With approval voting, you are not choosing your single favorite. You are answering "yes" or "no" for every candidate on the ballot. This means you can support your true favorite and any acceptable alternatives without penalty. The candidate with the broadest support wins.

A Quick Example

Imagine a club election with four candidates -- Alice, Bob, Carol, and David -- and 10 voters. Each voter checks off every candidate they approve of:

VoterAliceBobCarolDavid
Voters 1-3----
Voters 4-5----
Voters 6-8--
Voters 9-10------

Results

  • Alice: 5 approvals (voters 1-5)
  • Bob: 6 approvals (voters 1-3, 6-8)
  • Carol: 5 approvals (voters 4-8)
  • David: 5 approvals (voters 6-10)

Winner: Bob with 6 approvals. Notice that under traditional single-choice voting, Alice might have won with 5 first-choice votes to Bob's 3. But approval voting reveals that Bob has the broadest support across the entire electorate.

How Approval Voting Works

The approval voting process is remarkably straightforward -- both for election administrators and for voters. Here is exactly how it works, step by step:

1

Admin creates the election with candidates

The election organizer sets up the ballot with a list of candidates (or options). There is no need to configure complex ranking rules or scoring scales -- just add the candidates and choose "Approval Voting" as the method.

2

Voters select ALL candidates they approve of

Each voter reviews the candidates and checks off every one they consider acceptable for the position. There is no minimum or maximum number of approvals. A voter can approve one candidate, several candidates, or even all of them. The instruction is simple: "Select every candidate you would be happy to see win."

3

Each approval counts as one point

The counting method is as simple as it gets. Every approval a candidate receives counts as exactly one point. There is no weighting, no elimination rounds, and no redistribution. If 47 voters approve of a candidate, that candidate's score is 47.

4

The candidate with the most approvals wins

After all ballots are counted, the candidate with the highest number of approvals is declared the winner. In the case of a tie, the election administrator can apply a tiebreaker rule or hold a runoff between the tied candidates. For multi-winner elections, the top N candidates with the most approvals are elected.

Why Simplicity Matters

One of the biggest barriers to adopting alternative voting methods is complexity. Voters who don't understand the system are less likely to participate -- or more likely to make mistakes. Approval voting avoids this problem entirely. The ballot looks like a simple checklist, and the counting is just addition. Anyone who can count can verify the results.

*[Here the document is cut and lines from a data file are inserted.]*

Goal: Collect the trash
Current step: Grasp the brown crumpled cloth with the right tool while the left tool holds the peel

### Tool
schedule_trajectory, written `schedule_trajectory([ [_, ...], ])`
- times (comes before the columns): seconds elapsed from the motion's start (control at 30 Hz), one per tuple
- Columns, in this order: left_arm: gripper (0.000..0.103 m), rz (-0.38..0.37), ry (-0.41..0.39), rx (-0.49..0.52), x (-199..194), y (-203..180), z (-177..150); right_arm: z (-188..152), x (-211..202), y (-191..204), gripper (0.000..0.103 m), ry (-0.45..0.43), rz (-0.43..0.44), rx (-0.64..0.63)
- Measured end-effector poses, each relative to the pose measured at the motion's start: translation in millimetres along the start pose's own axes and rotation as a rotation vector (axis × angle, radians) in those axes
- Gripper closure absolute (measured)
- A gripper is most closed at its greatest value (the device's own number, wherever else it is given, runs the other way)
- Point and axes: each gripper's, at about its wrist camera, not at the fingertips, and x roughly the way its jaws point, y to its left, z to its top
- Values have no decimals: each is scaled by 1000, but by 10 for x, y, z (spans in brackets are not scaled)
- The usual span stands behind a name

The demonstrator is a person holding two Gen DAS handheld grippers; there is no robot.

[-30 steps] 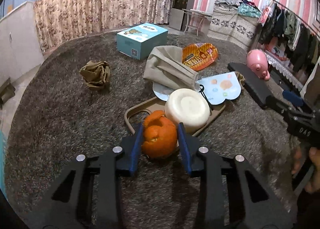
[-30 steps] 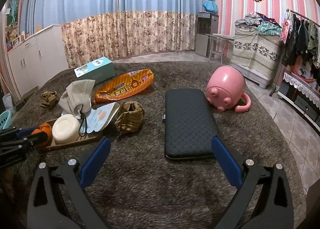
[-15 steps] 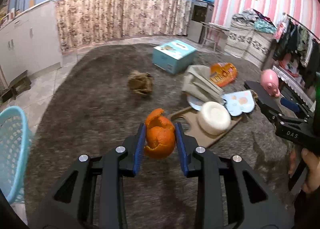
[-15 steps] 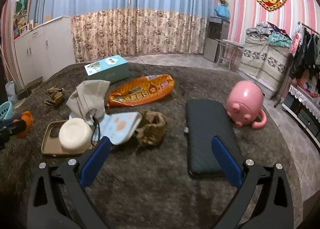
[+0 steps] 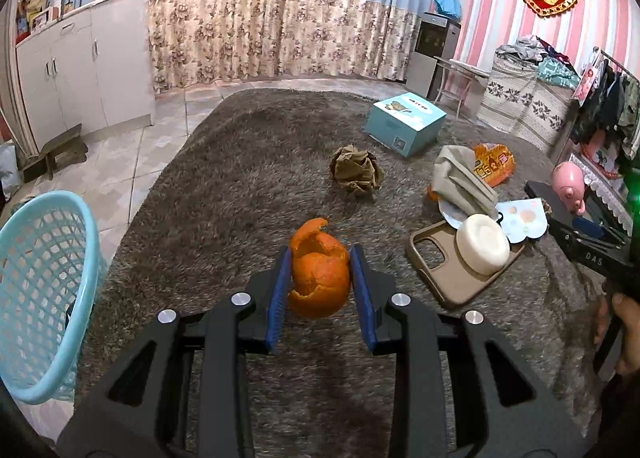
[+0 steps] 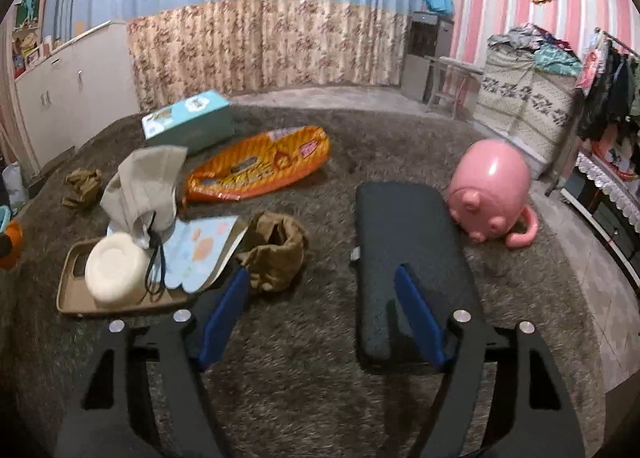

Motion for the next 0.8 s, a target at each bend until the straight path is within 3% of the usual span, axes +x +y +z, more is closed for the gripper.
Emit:
schedule_trajectory([
  [0.2,74,8,13,15,62,-54,-51,45,214,124,39,42,63,-37],
  [0.33,74,15,2,29,38,-63,-44,101,262,129,62,52,137,-32],
  [0.43,74,15,-10,21,-12,-38,-28,107,210,168,72,30,155,-45],
  [0.8,74,20,-68,-32,-291,223,56,144,-334,224,72,-110,47,4],
])
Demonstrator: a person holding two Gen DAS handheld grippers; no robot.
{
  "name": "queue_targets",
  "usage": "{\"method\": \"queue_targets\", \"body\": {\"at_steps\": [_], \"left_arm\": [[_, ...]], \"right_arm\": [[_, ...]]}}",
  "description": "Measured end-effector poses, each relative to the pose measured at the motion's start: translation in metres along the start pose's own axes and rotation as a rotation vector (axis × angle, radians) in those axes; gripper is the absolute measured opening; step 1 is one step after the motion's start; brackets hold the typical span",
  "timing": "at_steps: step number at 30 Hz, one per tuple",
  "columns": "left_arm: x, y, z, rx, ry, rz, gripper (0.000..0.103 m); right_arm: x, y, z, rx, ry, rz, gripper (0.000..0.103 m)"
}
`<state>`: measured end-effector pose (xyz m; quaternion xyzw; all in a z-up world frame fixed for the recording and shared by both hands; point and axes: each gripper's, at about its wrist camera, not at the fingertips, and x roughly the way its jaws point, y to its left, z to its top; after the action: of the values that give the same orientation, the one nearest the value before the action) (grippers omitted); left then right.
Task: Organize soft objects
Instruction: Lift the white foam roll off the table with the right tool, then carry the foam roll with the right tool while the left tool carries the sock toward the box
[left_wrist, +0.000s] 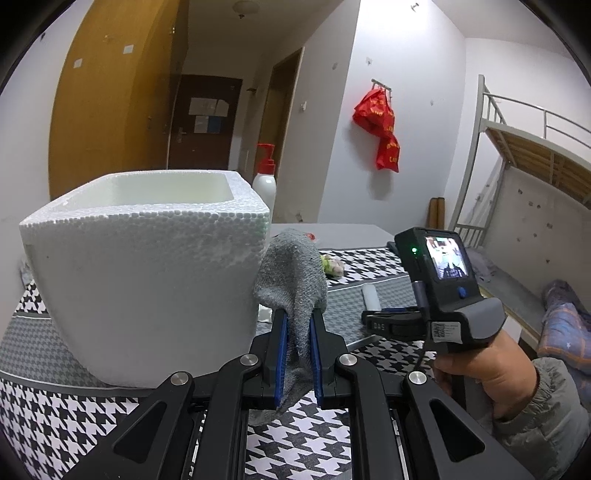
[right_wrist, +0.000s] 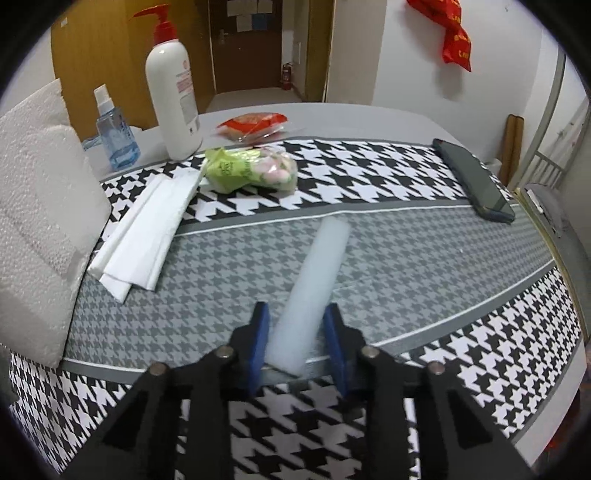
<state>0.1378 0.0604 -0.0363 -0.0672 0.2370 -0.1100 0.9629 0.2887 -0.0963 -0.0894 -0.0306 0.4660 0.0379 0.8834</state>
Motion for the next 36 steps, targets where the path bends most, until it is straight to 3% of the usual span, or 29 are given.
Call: {"method": "queue_targets", "body": {"at_steps": [6, 8, 36], "left_arm": [[-0.008, 0.006, -0.002, 0.011, -0.008, -0.005, 0.012], [-0.010, 0.005, -0.003, 0.023, -0.011, 0.001, 0.012], [-0.024, -0.030, 0.028, 0.088, -0.079, 0.065, 0.012]], "right_arm": [[0.001, 0.002, 0.004, -0.002, 0.003, -0.017, 0.022], [-0.001, -0.001, 0.006, 0.018, -0.007, 0.000, 0.012], [-0.112, -0.040, -0.006, 0.035, -0.273, 0.258, 0.012]]}}
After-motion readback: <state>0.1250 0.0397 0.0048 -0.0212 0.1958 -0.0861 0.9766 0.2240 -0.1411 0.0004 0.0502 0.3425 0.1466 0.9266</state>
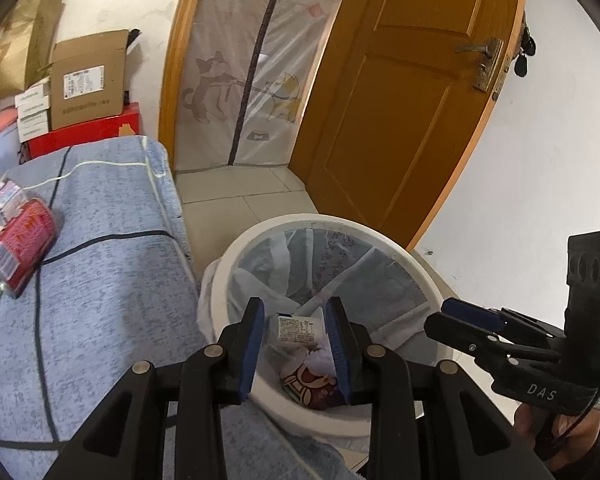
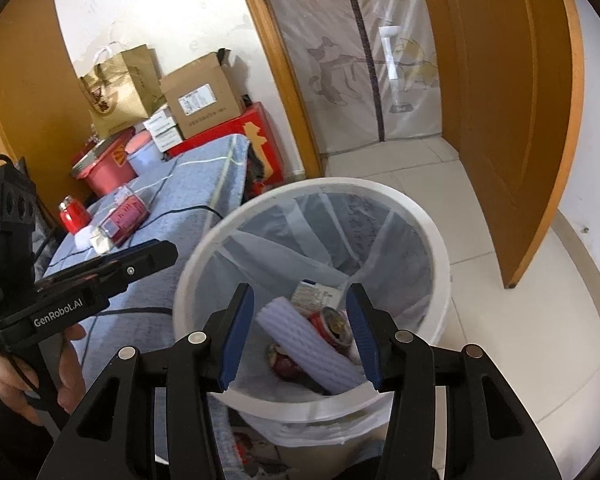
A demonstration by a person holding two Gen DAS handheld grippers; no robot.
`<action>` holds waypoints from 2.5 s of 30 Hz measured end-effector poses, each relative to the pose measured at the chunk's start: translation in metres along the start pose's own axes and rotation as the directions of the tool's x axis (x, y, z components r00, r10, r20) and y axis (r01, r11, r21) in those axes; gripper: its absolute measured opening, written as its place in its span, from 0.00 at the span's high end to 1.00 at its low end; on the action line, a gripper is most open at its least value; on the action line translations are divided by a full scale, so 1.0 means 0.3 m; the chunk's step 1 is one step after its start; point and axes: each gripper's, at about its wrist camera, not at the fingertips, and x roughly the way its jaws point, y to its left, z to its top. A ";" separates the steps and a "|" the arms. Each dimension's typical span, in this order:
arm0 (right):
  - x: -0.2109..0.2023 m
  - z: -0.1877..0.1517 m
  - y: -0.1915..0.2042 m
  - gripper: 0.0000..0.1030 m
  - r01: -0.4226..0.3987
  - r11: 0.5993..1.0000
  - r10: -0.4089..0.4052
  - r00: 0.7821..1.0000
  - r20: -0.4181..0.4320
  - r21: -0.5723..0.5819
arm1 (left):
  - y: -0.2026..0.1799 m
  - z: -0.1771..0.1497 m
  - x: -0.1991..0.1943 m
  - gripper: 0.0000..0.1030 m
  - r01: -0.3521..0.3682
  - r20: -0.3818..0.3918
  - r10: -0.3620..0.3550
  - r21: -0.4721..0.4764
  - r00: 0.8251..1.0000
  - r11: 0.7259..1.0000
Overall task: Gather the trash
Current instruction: 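Withdraw both open tools from the bin back toward the table, then grasp the red milk-drink can with the right tool while the left tool grasps the beige cloth bag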
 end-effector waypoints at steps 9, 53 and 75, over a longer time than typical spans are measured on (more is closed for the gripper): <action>-0.001 -0.014 0.114 0.52 -0.048 0.997 0.047 0.999 -0.006 -0.053 | 0.072 -0.050 -0.122 0.69 -0.046 0.027 0.047 -0.044 0.999 0.998; 0.297 0.144 0.741 0.47 -0.276 0.954 0.262 0.958 -0.115 -0.122 | 0.656 -0.132 -0.581 0.69 -0.358 0.122 0.402 -0.274 0.907 0.892; 0.730 0.266 0.937 0.38 -0.125 0.992 0.122 0.968 -0.218 0.000 | 0.841 -0.141 -0.630 0.69 -0.340 0.159 0.417 -0.362 0.895 0.868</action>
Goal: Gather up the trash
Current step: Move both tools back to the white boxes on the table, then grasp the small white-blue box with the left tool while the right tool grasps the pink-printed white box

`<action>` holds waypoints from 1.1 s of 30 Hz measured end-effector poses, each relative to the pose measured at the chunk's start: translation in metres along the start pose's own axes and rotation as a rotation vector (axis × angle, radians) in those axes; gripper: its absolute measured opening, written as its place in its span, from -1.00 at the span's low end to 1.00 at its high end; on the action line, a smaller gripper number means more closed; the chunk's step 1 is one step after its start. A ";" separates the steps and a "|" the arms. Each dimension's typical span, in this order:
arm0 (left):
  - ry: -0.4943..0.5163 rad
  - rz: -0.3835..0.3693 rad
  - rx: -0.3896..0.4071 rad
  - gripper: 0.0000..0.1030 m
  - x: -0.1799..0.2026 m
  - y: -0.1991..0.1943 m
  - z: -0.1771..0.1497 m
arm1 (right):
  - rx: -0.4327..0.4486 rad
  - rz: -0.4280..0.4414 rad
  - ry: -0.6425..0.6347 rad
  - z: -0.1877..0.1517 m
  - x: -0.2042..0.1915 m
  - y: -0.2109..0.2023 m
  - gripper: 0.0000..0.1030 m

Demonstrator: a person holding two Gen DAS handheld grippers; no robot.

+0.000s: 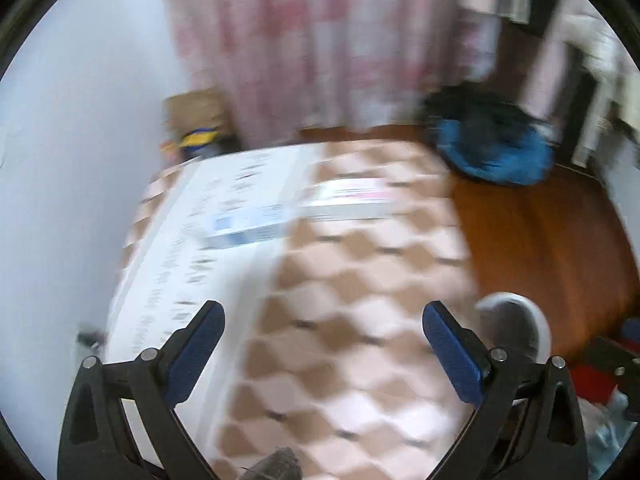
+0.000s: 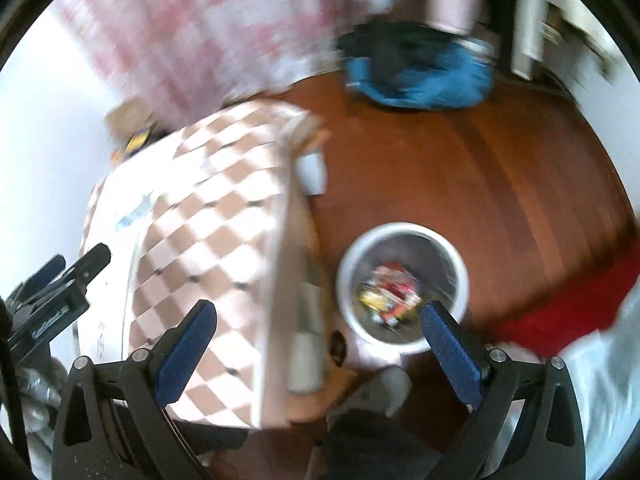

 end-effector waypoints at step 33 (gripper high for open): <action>0.558 -0.083 -0.141 0.95 -0.074 0.176 0.054 | -0.399 -0.092 -0.269 0.133 -0.186 0.257 0.23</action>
Point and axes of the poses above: each gripper's, at about its wrist camera, not at the fingertips, and y roughly the way its jaws point, x to its right, z to its top, the point moved 5 cm from there along y, roughly the way its jaws point, and after that the axes turned 11 degrees about y, right-handed, at the moved point
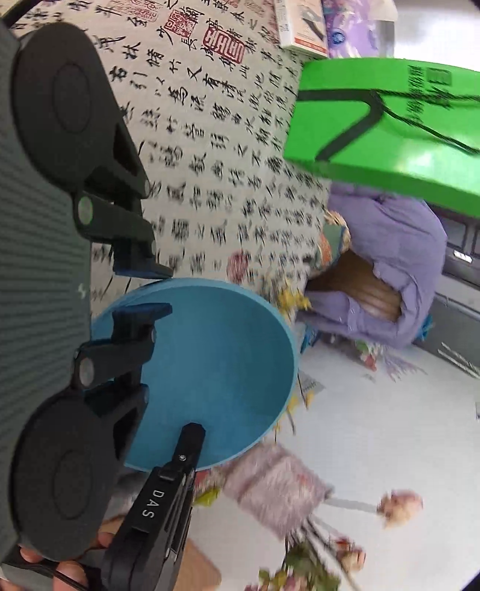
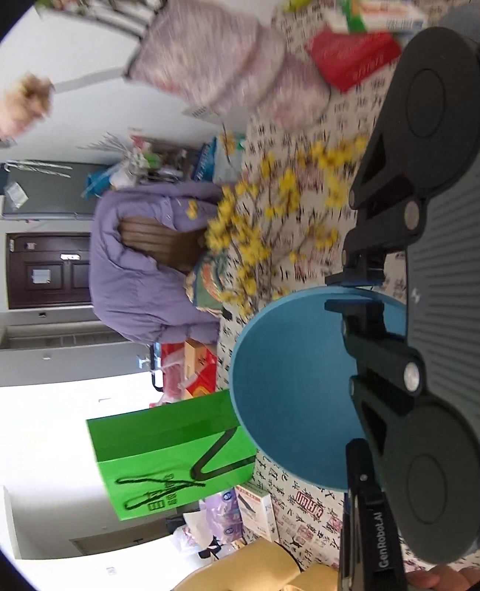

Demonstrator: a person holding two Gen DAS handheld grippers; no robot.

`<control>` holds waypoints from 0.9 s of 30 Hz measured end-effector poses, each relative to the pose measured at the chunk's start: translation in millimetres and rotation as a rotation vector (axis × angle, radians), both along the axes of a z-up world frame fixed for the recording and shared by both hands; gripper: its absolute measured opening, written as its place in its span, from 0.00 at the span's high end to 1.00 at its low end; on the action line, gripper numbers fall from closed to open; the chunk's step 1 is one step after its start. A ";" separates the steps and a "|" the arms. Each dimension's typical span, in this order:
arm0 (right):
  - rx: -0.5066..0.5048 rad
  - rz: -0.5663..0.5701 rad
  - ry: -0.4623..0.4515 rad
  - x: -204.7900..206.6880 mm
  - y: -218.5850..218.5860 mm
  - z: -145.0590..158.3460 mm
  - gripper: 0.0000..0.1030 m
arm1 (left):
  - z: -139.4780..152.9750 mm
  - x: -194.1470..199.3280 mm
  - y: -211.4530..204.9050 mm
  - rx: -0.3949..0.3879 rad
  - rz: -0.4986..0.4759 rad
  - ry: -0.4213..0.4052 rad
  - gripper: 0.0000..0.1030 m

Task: Organize plates and bowls
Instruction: 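Close the left tool on the bowl rim while the right tool grips it too, then lift the third blue bowl and carry it over the nested bowls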

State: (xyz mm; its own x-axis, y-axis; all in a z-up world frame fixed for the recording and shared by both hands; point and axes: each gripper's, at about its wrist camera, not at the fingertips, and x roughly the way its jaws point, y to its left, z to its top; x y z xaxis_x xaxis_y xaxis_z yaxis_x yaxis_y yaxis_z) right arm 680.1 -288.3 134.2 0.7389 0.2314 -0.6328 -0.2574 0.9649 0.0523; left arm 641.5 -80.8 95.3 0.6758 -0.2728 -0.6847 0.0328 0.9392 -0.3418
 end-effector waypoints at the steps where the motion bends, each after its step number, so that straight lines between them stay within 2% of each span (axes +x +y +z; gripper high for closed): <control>1: 0.000 -0.005 -0.012 -10.1 -6.8 7.4 0.94 | 6.7 -8.1 -5.4 0.001 -0.009 -0.012 0.87; 7: -0.011 -0.033 -0.072 -73.2 -36.7 42.7 0.94 | 34.7 -61.8 -34.7 0.002 -0.051 -0.047 0.87; 11: 0.005 -0.046 -0.096 -119.8 -52.7 53.6 0.94 | 43.5 -101.2 -40.4 -0.006 -0.084 -0.053 0.87; 20: 0.091 -0.036 -0.117 -218.9 -65.2 48.4 0.92 | 57.3 -196.1 -38.9 0.026 -0.077 -0.096 0.87; 27: 0.154 -0.033 -0.113 -284.5 -62.9 38.2 0.91 | 59.7 -255.4 -33.1 0.041 -0.067 -0.105 0.87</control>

Visual Example: Approval Voting Ballot

Here is what an approval voting ballot looks like in practice. In this example, a neighborhood association is electing a new chairperson from five candidates. Each voter checks off every candidate they approve of:

Neighborhood Association Chairperson Election

Select all candidates you approve of

Maria Santos
James Okafor
Priya Patel
David Kim
Sarah Johnson

This voter approved 3 of 5 candidates

Tallied Results (40 voters)

Priya Patel28 approvals
Maria Santos24 approvals
David Kim22 approvals
James Okafor15 approvals
Sarah Johnson11 approvals

Winner: Priya Patel with 28 approvals out of 40 voters (70% approval rate). This means 70% of all voters considered Priya an acceptable choice -- a strong consensus mandate.

When to Use Approval Voting

Approval voting shines in specific scenarios where simplicity and consensus are more important than capturing granular preference data. Here are the most common and effective use cases:

Multi-Candidate Races

When there are many candidates and no clear frontrunner, approval voting prevents vote splitting. Voters can support multiple strong candidates rather than agonizing over which one to pick. This is common in large committee elections.

Consensus-Driven Elections

When the goal is to find the candidate with the broadest support rather than the most passionate base, approval voting is ideal. The winner is the person most people can agree on -- not just the person with the most devoted minority.

Board and Committee Elections

Electing multiple members to a board from a large candidate pool is a natural fit for approval voting. Each voter approves as many candidates as they think are qualified, and the top N candidates are elected to fill the available seats.

Preliminary and Shortlisting Rounds

Approval voting is excellent for narrowing a large field down to a shortlist. In a first round, voters approve all acceptable candidates. The top vote-getters advance to a final round using a different method if desired.

Time-Limited Voting

When voters have limited time or patience -- such as at a live event or a meeting with a packed agenda -- approval voting keeps the process fast. No ranking is needed. Voters just check boxes and submit. Counting is instantaneous.

Low-Stakes or Informal Elections

For club activities, team decisions, event planning, and other informal votes where you need a quick consensus, approval voting removes the friction of more complex methods while still producing fair outcomes.

When NOT to Use Approval Voting

Approval voting is not the best choice when you need to capture how strongly voters prefer one candidate over another. If preference intensity matters -- for example, in a high-stakes election where voters care deeply about their top choice versus their backup -- consider Ranked Choice (IRV) or STAR voting instead. For simple yes/no questions or two-candidate races, Direct voting is sufficient.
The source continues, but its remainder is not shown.